7. COMPOSITE SCORE & CLASSIFICATION

  • Composite Score: 53.6

  • Category: Yield-Oriented

  • Justification: The building functions as a high-output rental factory (372 rentals) but fails as a capital preservation vehicle due to flat-to-negative compounding.


8. TRANSACTION EXAMPLES

Resale Appreciation (Nominal)

  1. Unit 29E (2BR): $1,480,000 (2014) → $1,760,000 (2025). +18.9% (+1.6% CAGR). Driver: Market regime timing.

  2. Unit 25E (2BR): $1,675,000 (2020) → $1,815,000 (2023). +8.3% (+2.7% CAGR). Driver: Market regime timing.

Resale Depreciation/Stagnation

  1. Unit 21B (1BR): $1,069,162 (2008) → $965,000 (2024). -9.7%. Driver: Unit size / unit mix imbalance.

  2. Unit 14B (1BR): $1,142,985 (2009) → $1,028,000 (2022). -10%. Driver: Sponsor price normalization.

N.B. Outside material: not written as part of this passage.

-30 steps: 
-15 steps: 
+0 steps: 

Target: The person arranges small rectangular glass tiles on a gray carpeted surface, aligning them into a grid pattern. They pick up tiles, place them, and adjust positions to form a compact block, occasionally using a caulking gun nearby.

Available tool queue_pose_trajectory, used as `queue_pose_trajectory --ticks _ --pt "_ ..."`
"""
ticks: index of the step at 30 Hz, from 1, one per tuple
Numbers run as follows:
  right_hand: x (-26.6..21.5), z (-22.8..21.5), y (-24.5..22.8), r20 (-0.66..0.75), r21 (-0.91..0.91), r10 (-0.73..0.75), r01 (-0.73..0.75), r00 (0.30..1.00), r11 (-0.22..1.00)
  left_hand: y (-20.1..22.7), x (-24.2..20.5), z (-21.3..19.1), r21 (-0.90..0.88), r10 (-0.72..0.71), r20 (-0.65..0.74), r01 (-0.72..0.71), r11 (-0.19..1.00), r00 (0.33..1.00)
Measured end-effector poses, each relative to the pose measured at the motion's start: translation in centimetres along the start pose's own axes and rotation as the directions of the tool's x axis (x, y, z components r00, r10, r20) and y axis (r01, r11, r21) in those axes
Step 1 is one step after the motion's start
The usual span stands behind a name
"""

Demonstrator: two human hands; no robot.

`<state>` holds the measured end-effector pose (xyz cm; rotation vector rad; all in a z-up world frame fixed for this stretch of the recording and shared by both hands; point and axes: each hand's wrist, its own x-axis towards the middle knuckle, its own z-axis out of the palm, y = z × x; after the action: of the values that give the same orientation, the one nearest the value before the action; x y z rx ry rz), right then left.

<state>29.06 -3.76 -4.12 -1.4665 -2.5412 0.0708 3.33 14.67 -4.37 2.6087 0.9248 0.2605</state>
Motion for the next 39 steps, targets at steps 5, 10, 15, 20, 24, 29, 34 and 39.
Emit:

  3. Unit 24H (2BR): $1,595,000 (2019) → $1,424,600 (2022). -10.7%. Driver: Liquidity shift (DOM change).

  4. Unit 30E (2BR): $1,890,000 (2009) → $1,620,000 (2024). -14.2%. Driver: Liquidity shift (DOM change).


9. RISKS & RED FLAGS

  • Extreme Income Leakage: Rental DOM for 1BR/2BR units frequently exceeds 130 days (e.g., Units 31G and 39E), which destroys annual yield.

  • Capital Stagnation: The building's median PPSF in 2025 ($1,352) is virtually identical to trades seen in 2014–2015 ($1,350+), indicating zero growth over a decade.

  • Red Flag: Do not buy Line B or Line H for capital growth; they show the most consistent price erosion and high absorption friction.


10. EXECUTIVE SUMMARY

15 William Street is a Yield-Oriented asset that serves as a high-velocity rental factory in the Financial District but fails to deliver capital compounding. Post-sponsor behavior is characterized by flat-to-negative price persistence, with most units reselling at or below their inflation-adjusted 2008–2010 baselines. While nominal rents appear attractive, investors suffer from significant income leakage due to absorption times (DOM) often exceeding four months. The building’s 9.4% outperformance of its sub-neighborhood is an absolute price leader, but a relative performance laggard in terms of compounding.


B³ SCORECARD

  • Liquidity Score: 58

  • Rent Capture Score: 62

  • Appreciation Score: 42

  • Composite Score: 53.6

  • Category: Yield-Oriented

  • Unit Mix: 1BR Dominant (54%)

Disclosures: Approximately 185 transactions from 2008–2014 were reclassified as Sponsor-Driven due to the <30 day DOM rule or "No Listing" status. This normalization reveals that the true resale median DOM of 112 days is 18% higher than the building's aggregate reported average, and true resale appreciation has been near-zero for over a decade.